Так началось падение кота Василия в глазах горбовских кошек, котов, а также некоторых собак той породы, что придирчивы лишь к чужой совести. Но правда и то, что с этой минуты коту Василию было плевать на мнение всех домашних животных с высокой горы. Что он и сделал.
Он повел Мику на самый высокий холм, с которого были видны все горбовские горки, пригорки, овраги и косогоры. Холм этот именовался Девушкиной горой. Именно с него кот Василий совершил достославный плевок.
— Мило, — сказала кошечка Мика, разглядев Горбы с этого примечательного холма. — Прелестная деревенька. Здесь можно неплохо провести отпуск.
— Изумительно можно, — пропел кот Василий.
Весь день они провели вместе. Кот познакомил кошечку с красотами Горбов и окрестностей. Показал ей старинные избы, в которых обитал, и церковь.
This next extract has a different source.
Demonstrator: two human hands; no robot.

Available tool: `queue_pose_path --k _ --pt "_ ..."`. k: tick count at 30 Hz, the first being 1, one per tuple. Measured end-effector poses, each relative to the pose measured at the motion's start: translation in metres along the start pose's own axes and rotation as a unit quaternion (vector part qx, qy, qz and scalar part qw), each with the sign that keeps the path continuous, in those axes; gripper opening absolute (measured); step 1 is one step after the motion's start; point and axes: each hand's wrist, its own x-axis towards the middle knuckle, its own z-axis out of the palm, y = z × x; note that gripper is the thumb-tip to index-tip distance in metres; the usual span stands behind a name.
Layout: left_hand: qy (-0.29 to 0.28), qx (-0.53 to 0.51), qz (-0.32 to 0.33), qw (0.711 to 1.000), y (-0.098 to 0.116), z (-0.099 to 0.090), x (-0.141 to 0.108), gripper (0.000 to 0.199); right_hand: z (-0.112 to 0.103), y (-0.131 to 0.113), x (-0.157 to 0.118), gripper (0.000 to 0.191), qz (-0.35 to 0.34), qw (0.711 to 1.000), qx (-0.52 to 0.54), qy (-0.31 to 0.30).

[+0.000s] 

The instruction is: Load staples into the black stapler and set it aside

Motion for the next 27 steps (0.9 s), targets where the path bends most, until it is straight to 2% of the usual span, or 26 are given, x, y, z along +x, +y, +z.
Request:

Чувствуя себя щедрым и благородным князем, он предложил ей отдохнуть после прогулки на своем личном ложе — охапке сена, украденной из колхозной скирды неким экскурсантом, путешествующим в одиночку.
Местные коты взахлеб балабонили по этому поводу, скрывая за циническими словами мелкую зависть. Кошки бежали одна за другой к Матрене. Сообщали ей о коварстве. Матрена лежала в изумлении, похожем на обморок.
Возжелал кот Василий показать своей юной подруге, какой он мастак по части экзотики. Привел ее к экскурсантам и рыбакам-спортсменам в становище на берегу тихой заводи.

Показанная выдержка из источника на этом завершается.